Every week, one of my colleagues sends around a survey on behalf of my manager+1, asking for anecdata about productivity gains from using so-called "AI" coding assistants. They are very explicit that they only want to hear about wins and not about downsides. Great example of, "How not to do a survey," but eh, this is the state of the software "engineering" in 2026.
Anyway, rather than engage with... all that, I've started sending around some reading material to our local team here in Scotland each week. I'll archive them in this post, which will occasionally be updated.
2026-05-29 It's OK To Want To Have A Good Time
In our ongoing investigation into the nature of "productivity", here is an interesting paper recently presented at the 9th International Conference on the Art, Science and Engineering of Programming.

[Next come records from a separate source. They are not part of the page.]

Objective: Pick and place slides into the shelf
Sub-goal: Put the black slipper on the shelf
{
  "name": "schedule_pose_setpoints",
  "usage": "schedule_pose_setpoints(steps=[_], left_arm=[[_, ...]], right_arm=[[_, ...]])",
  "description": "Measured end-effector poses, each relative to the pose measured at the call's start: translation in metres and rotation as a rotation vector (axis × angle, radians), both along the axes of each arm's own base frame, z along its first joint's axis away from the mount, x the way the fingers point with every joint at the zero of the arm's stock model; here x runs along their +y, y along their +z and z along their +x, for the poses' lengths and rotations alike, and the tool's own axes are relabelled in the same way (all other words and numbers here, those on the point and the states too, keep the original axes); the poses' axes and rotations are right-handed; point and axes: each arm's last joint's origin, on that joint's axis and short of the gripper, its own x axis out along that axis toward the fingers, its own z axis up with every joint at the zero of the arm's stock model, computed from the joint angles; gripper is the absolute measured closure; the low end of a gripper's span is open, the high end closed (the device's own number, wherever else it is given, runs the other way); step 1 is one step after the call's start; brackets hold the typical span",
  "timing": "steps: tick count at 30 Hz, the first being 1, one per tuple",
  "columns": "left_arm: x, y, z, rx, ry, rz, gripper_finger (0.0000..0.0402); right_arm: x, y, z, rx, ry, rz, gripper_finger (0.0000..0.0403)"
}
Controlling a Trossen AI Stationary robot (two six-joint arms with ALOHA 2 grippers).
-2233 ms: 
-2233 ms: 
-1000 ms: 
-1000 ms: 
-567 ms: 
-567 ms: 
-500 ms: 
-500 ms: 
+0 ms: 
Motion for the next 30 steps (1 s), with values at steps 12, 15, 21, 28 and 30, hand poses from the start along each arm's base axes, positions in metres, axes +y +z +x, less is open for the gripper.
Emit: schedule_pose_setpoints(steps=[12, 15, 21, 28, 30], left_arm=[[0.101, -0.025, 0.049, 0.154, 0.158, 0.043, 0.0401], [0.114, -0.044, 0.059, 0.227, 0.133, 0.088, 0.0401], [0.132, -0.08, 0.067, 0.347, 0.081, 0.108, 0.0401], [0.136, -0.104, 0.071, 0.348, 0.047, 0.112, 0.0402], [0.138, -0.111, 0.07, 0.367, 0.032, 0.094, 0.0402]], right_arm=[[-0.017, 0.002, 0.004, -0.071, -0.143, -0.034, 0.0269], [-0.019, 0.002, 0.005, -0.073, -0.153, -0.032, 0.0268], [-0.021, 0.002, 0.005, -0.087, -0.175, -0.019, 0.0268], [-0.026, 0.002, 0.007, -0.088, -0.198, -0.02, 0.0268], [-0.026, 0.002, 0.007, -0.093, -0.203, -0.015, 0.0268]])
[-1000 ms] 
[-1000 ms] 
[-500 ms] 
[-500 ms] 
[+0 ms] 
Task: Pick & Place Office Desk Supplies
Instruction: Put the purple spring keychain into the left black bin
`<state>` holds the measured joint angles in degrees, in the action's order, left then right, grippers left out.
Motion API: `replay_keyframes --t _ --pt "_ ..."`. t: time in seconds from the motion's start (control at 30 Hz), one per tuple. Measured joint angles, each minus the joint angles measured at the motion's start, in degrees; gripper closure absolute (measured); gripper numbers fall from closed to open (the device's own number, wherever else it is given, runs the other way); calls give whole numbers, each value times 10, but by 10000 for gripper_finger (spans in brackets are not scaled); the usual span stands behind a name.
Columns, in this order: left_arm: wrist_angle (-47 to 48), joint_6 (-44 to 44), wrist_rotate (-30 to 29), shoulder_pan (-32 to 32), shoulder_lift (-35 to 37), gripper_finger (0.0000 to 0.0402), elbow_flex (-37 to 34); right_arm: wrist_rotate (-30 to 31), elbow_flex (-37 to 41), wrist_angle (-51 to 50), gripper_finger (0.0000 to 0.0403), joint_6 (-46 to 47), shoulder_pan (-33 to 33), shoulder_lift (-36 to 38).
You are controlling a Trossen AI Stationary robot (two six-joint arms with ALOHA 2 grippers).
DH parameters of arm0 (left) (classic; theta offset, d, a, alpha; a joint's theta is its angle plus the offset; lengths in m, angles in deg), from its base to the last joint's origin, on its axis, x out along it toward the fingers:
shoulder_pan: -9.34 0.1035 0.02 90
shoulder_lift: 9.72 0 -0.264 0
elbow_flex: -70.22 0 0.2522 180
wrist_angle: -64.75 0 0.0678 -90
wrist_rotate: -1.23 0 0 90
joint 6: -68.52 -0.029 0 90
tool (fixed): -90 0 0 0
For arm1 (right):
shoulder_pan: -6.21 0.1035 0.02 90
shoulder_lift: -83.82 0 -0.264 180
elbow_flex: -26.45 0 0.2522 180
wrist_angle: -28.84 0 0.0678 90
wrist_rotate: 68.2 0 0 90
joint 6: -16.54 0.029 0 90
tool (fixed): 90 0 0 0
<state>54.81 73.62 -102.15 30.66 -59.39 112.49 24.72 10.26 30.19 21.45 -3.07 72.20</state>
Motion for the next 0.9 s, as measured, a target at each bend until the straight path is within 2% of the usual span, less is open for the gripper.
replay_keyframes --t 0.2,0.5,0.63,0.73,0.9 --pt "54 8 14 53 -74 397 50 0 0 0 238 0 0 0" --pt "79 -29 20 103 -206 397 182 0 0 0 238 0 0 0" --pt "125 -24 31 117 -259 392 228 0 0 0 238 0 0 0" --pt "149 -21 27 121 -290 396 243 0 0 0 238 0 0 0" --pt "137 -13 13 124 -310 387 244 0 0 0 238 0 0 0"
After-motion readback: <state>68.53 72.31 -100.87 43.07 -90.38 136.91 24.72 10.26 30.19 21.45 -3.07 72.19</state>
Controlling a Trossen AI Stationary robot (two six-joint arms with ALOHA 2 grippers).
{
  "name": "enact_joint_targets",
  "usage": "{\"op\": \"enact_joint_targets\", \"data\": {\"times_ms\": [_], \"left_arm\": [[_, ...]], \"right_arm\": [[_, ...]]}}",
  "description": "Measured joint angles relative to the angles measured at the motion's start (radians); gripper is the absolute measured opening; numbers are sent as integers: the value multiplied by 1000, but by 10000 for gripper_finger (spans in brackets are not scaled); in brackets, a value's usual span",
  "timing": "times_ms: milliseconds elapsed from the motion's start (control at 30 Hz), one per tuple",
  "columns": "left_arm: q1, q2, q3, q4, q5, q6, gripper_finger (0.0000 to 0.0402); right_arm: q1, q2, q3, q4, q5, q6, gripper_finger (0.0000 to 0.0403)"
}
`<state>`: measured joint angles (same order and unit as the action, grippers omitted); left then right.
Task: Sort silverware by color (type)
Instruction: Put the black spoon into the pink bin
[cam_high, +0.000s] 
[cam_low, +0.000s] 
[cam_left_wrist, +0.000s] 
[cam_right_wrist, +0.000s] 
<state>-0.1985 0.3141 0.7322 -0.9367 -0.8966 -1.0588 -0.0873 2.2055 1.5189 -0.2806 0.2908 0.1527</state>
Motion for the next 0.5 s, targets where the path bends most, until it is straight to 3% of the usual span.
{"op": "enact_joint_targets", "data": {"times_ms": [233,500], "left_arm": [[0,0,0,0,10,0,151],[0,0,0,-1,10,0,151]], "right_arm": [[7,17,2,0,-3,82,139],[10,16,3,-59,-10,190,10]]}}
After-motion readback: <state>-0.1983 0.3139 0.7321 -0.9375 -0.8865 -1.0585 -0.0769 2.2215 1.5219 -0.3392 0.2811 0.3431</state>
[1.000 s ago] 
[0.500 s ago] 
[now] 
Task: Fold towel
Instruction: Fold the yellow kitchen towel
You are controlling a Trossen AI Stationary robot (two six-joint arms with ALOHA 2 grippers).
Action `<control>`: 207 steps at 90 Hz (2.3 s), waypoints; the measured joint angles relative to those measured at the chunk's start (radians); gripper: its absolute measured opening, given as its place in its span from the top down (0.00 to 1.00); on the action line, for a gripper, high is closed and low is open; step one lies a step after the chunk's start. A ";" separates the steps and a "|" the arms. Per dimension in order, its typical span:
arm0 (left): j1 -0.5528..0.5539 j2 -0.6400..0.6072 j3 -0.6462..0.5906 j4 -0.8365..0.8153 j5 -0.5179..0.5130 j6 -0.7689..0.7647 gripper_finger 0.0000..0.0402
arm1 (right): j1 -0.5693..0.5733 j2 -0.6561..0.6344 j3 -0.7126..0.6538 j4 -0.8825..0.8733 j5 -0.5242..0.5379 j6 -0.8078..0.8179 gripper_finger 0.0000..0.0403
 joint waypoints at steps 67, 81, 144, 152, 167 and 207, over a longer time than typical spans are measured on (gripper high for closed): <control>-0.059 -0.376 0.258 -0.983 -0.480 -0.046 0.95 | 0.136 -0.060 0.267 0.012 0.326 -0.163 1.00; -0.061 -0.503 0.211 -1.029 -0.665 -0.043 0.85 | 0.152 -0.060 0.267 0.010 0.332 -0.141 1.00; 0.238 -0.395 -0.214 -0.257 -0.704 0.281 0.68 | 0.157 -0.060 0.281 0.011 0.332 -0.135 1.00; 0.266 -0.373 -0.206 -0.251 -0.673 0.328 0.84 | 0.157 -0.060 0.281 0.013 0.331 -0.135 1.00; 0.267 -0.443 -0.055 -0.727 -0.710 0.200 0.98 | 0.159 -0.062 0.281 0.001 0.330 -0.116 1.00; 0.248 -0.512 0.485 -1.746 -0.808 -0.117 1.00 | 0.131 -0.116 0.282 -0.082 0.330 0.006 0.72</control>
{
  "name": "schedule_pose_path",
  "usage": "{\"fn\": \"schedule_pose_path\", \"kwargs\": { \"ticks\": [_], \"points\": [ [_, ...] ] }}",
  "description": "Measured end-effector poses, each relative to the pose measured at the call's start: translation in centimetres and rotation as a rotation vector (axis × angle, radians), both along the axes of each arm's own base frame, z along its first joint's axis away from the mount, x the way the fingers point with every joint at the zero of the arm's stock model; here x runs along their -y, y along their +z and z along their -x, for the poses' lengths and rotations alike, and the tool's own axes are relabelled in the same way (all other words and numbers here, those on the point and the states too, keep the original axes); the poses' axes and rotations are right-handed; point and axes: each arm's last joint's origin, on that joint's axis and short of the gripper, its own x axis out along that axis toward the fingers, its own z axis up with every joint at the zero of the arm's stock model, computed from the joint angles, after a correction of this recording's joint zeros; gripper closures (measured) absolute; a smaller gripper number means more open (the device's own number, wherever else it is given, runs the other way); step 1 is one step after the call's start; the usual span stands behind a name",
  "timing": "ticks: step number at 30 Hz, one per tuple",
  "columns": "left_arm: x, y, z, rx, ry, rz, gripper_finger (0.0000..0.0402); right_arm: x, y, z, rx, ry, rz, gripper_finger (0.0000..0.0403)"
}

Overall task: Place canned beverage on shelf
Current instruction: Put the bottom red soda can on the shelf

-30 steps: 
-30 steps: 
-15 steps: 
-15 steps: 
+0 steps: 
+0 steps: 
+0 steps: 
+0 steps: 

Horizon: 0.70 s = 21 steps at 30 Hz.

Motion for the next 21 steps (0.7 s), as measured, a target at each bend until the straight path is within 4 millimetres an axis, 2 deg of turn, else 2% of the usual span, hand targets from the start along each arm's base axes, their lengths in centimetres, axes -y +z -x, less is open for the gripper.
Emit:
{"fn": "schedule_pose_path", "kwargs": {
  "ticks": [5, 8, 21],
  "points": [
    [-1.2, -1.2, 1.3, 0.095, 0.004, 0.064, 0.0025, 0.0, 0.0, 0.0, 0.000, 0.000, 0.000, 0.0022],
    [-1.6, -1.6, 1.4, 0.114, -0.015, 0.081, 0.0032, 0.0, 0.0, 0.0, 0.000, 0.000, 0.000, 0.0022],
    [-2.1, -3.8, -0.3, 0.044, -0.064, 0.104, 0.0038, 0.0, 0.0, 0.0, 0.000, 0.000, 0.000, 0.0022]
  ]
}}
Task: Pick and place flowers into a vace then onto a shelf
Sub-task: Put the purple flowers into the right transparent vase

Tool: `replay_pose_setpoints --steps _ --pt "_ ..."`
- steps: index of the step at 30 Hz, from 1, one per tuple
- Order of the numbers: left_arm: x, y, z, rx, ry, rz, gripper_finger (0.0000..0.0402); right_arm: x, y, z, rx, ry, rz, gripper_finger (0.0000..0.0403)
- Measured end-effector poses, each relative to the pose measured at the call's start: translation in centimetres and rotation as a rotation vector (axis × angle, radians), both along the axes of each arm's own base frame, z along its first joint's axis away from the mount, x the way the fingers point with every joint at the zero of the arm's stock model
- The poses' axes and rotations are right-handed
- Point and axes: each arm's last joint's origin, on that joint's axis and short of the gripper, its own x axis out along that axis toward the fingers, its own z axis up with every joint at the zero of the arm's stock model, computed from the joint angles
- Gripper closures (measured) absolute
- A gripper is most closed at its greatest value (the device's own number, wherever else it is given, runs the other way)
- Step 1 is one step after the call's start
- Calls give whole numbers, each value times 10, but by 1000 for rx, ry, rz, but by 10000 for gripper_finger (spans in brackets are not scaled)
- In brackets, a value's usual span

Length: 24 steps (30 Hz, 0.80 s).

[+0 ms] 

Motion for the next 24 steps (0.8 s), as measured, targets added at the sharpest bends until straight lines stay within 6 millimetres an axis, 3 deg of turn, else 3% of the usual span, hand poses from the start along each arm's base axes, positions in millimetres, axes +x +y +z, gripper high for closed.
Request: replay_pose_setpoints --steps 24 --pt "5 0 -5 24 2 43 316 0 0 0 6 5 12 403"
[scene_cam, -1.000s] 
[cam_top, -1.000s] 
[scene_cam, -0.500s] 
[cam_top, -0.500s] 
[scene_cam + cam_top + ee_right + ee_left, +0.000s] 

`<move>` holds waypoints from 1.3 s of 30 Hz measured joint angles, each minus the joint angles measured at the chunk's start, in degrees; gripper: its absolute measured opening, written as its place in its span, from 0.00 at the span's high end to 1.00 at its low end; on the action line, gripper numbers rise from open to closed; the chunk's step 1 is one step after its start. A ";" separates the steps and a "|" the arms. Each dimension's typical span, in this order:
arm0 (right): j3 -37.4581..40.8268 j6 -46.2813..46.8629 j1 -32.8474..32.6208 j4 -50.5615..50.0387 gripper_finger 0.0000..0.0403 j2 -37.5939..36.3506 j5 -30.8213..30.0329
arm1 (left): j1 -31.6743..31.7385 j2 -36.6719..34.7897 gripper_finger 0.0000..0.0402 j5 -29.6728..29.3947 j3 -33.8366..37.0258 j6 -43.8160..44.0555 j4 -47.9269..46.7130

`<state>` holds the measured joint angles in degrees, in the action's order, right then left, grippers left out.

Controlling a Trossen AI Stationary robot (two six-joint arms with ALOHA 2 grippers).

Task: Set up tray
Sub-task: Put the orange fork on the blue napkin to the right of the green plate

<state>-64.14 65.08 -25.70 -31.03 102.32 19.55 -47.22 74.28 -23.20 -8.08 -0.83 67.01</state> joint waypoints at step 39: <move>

https://doi.org/10.4230/OASIcs.Programming.2025.5
By far the biggest productivity problem in software development is understanding the purpose for which the software is being written, and not having to throw it away and do it again; something that studies of productivity rarely include. We’re not suggesting that all developer productivity research is bad – we certainly don’t think that is the case. What were are trying to do is to highlight that the total scope of the professional activities of a software engineer are wide, varied and complicated.
2026-06-02 Understanding the Strengths and Limitations of Reasoning Models
A friend directed my attention to this study at Apple, which found that so-called 'Large Reasoning Models' completely collapse when asked complex questions. The results and conclusions of their study are particularly interesting (and they have some nice visualisations.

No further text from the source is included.